Louis Creachcadec était chaudronnier. Il a travaillé de 1974 à 2003 dans la base militaire de l’Île Longue, dans la rade de Brest, au contact des réacteurs de sous-marins nucléaires. Atteint d’un cancer de l’œsophage, il est décédé le 3 octobre 2010 à l’âge de 57 ans. Au terme d’un long combat judiciaire mené par la famille de la victime, le cancer de l’œsophage provoqué par les rayonnements ionisants vient d’être reconnu en maladie professionnelle. Le 1er mars, le Tribunal des affaires de sécurité sociale (TASS) de Brest a jugé « que le cancer de l’œsophage qui a entrainé le décès de M. Louis Creachcadec est en lien direct et essentiel avec une exposition professionnelle habituelle avec des rayonnements ionisants et avec d’autres agents cancérigènes et doit être pris en charge au titre de l’article L.461-1 de la Sécurité Sociale » [1].
Comme nous le relations dans ce reportage sur les ouvriers de l’Île Longue, victimes oubliées de la dissuasion nucléaire, plusieurs salariés frappés de cancers ou de leucémies tentent de faire reconnaître leurs maladies professionnelles. Mais le ministère de la Défense et l’ancienne Direction des chantiers navals déclinent toute responsabilité.
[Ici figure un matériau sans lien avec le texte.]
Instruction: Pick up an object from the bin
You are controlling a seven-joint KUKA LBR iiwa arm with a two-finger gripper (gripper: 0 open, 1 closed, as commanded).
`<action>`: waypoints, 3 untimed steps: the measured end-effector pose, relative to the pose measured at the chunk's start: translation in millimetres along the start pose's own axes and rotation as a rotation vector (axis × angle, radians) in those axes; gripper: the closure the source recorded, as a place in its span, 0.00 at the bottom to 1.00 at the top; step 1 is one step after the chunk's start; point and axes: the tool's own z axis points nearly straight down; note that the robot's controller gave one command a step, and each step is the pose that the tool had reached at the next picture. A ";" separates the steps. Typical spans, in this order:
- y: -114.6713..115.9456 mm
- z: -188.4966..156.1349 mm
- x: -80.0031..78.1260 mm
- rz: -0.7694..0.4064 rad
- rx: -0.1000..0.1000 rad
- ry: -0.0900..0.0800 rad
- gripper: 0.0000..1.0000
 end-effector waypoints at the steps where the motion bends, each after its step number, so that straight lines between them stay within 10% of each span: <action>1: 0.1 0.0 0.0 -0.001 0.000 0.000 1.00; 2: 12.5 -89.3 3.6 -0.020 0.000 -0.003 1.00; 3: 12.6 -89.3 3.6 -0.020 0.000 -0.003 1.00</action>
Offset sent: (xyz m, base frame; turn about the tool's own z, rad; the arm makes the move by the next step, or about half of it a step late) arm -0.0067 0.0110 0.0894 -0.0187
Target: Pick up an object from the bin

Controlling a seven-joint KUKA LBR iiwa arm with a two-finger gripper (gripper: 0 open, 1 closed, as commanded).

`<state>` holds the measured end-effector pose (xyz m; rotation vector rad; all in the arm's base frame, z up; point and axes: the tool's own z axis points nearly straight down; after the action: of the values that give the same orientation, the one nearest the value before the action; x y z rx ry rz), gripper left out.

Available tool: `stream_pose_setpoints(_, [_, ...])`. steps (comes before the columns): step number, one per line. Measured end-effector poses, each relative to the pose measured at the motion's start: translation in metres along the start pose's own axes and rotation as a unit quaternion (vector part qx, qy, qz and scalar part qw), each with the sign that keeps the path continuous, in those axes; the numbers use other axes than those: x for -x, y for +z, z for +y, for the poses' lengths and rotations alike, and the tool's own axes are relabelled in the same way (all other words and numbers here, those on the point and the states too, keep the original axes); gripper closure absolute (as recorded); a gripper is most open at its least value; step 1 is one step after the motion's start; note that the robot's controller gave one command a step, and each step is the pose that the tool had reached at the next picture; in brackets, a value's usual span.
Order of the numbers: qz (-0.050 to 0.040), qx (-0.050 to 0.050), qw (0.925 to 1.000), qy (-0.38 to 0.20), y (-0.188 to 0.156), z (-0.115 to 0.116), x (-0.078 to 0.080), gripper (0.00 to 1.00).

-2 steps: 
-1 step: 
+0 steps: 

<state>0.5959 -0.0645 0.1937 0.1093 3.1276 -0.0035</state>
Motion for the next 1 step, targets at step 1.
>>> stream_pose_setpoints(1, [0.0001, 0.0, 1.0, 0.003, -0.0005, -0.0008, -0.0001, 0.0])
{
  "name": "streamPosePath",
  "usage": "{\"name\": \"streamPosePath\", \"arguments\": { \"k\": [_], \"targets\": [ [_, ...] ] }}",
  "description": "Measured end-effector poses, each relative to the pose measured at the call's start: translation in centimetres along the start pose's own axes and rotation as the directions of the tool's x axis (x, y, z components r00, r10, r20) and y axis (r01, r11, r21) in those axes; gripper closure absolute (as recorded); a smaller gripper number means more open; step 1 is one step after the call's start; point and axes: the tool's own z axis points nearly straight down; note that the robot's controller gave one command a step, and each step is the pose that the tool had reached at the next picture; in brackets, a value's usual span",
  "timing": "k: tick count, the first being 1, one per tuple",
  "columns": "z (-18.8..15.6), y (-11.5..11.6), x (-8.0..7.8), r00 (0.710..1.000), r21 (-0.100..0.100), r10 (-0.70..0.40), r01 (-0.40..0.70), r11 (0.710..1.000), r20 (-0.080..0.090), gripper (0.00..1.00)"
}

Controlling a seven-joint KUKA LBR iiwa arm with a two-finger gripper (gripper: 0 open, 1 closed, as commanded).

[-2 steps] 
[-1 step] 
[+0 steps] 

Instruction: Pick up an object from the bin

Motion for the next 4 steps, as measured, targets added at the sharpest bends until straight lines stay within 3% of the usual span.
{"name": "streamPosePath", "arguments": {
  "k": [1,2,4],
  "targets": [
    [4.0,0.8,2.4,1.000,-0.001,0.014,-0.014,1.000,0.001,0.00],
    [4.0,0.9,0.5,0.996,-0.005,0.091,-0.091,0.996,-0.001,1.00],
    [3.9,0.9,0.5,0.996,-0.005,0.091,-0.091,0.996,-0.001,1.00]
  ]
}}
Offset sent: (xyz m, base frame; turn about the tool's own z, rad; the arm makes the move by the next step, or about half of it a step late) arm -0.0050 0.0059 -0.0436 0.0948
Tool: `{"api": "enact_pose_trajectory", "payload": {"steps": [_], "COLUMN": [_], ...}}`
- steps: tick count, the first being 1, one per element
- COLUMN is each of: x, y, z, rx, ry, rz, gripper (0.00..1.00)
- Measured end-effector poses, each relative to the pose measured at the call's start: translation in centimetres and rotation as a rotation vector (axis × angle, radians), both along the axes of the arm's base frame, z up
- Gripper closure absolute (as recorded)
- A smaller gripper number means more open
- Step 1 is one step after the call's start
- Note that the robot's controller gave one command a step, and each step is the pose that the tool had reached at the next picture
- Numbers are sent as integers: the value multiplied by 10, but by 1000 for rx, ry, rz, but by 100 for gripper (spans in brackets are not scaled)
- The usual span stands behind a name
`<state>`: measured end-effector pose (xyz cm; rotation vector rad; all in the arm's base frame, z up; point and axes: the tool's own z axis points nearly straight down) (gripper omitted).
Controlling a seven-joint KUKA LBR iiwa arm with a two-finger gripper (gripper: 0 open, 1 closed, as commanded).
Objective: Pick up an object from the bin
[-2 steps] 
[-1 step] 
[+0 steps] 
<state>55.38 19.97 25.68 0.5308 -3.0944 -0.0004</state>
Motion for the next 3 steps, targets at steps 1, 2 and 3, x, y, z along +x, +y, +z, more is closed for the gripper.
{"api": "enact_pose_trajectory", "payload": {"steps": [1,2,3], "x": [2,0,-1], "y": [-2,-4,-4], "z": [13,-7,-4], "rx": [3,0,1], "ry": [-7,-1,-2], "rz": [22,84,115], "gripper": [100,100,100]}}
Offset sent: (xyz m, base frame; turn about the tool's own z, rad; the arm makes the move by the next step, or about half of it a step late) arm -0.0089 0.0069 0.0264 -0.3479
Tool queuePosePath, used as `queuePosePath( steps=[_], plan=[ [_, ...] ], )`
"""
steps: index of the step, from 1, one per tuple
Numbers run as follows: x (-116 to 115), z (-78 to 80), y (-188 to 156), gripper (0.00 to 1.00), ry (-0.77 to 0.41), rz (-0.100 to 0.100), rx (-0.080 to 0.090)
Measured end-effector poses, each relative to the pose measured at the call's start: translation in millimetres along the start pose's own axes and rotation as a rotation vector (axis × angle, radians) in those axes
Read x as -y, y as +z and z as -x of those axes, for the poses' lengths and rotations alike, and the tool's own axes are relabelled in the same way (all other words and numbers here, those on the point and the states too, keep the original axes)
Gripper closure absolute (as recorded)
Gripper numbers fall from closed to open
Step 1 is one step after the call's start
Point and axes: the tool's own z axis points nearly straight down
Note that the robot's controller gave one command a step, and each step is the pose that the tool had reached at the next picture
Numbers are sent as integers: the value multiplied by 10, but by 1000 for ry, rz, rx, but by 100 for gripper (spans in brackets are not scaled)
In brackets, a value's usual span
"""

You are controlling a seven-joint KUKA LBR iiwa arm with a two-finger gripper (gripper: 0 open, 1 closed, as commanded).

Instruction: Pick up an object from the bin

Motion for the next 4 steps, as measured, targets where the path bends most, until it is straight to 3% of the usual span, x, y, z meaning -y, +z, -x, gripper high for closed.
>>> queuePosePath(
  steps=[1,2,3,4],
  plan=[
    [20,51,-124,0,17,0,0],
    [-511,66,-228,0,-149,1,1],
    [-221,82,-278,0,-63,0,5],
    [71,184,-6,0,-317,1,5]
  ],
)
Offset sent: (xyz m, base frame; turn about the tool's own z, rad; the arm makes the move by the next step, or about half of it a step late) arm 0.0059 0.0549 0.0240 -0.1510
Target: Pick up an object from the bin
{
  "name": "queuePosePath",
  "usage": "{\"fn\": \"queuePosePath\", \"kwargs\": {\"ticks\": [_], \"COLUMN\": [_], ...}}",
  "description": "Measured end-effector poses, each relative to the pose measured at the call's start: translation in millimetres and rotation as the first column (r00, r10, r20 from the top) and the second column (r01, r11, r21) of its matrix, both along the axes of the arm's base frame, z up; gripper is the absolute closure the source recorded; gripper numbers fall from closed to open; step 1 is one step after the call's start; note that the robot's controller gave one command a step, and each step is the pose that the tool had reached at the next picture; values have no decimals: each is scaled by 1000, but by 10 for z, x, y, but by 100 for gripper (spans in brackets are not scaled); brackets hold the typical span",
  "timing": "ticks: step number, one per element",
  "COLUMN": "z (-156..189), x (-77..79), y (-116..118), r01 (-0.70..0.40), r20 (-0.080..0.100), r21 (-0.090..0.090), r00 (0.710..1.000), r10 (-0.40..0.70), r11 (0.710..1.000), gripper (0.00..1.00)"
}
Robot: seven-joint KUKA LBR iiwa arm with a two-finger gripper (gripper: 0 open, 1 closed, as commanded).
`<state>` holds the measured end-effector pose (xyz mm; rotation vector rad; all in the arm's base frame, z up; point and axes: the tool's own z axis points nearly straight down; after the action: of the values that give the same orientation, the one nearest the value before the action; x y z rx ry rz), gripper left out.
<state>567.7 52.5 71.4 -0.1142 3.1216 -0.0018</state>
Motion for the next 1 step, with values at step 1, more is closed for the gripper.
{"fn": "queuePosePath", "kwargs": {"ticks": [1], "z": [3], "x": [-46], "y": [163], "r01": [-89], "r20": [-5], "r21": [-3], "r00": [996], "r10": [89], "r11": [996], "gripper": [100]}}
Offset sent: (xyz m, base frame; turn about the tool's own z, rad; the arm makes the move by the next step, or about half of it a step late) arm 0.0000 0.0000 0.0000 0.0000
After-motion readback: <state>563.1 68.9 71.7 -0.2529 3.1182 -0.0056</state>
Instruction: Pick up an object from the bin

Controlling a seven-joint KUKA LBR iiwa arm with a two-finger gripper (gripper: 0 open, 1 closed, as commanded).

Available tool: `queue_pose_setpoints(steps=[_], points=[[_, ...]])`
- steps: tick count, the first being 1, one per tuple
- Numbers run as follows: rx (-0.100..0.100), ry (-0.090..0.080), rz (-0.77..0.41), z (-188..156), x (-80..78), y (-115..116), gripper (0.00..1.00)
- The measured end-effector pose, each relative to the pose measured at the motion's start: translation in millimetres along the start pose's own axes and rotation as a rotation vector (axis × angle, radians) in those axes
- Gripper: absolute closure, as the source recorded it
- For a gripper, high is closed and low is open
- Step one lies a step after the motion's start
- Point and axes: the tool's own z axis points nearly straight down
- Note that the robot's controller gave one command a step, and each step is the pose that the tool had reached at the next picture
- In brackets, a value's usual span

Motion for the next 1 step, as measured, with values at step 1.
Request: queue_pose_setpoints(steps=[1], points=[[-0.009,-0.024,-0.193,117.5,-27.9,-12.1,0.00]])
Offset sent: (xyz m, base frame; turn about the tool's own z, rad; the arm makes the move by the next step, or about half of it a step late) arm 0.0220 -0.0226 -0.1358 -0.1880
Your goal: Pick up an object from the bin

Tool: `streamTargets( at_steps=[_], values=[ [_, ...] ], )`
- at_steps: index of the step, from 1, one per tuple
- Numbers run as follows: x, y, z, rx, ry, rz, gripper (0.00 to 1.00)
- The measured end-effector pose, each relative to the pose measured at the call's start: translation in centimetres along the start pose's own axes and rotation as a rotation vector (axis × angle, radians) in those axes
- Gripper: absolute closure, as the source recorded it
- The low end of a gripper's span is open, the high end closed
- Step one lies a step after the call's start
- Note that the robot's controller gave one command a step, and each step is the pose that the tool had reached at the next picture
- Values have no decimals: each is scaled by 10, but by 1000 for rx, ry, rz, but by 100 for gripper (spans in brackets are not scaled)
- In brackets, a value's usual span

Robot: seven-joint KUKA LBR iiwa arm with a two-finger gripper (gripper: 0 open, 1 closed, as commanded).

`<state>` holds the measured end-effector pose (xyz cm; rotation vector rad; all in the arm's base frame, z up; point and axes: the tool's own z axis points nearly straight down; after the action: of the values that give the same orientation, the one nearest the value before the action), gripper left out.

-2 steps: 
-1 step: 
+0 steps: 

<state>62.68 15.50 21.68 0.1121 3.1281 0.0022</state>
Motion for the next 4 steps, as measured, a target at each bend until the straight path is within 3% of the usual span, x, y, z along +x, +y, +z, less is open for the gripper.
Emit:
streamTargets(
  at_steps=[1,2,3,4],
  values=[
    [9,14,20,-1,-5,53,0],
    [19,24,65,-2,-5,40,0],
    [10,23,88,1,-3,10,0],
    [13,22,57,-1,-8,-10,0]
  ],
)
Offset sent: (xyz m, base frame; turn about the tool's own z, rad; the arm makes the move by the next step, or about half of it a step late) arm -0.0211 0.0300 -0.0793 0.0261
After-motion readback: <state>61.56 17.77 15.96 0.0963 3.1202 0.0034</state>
C’est la veuve de Louis Creachcadec qui porte désormais le dossier de son mari, défendu par l’avocate Cécile Labrunie, avec le soutien de l’association Henri Pézerat, dont sont membres des irradiés des armes nucléaires.
La décision du tribunal a d’abord été précédée par un avis défavorable rendu par le comité régional de reconnaissance des maladies professionnelles (CRRMP) quant à l’existence d’un lien entre l’exposition professionnelle de Louis Creachcadec et le cancer qui l’a emporté. « Nous les accusons de développer une stratégie délibérée de dissimulation des effets sanitaires de la polyexposition aux substances cancérogènes », avait dénoncé Francis Talec, président de l’antenne brestoise de l’association Henri Pézerat [2].
Le Tribunal des affaires de sécurité sociale a appuyé sa décision sur une note de la chercheure Annie Thébaud-Mony, de l’Institut national de la santé et de la recherche médicale (Inserm) [3]. Elle y explique que le caractère direct entre l’exposition professionnelle et la pathologie a été établi non seulement par la littérature scientifique, mais également par la liste américaine des maladies professionnelles radio-induites, et surtout par la législation française dans la loi d’indemnisation des victimes des essais nucléaires.
Le tribunal a ordonné l’exécution immédiate du jugement. La lutte de l’association Henri Pézerat aux côtés des travailleurs irradiés se poursuit pour l’amélioration de la reconnaissance en maladie professionnelle des cancers radio-induits, et surtout « pour que l’impunité des industriels et des employeurs qui exposent les salariés à des toxiques mortels soit enfin brisée ».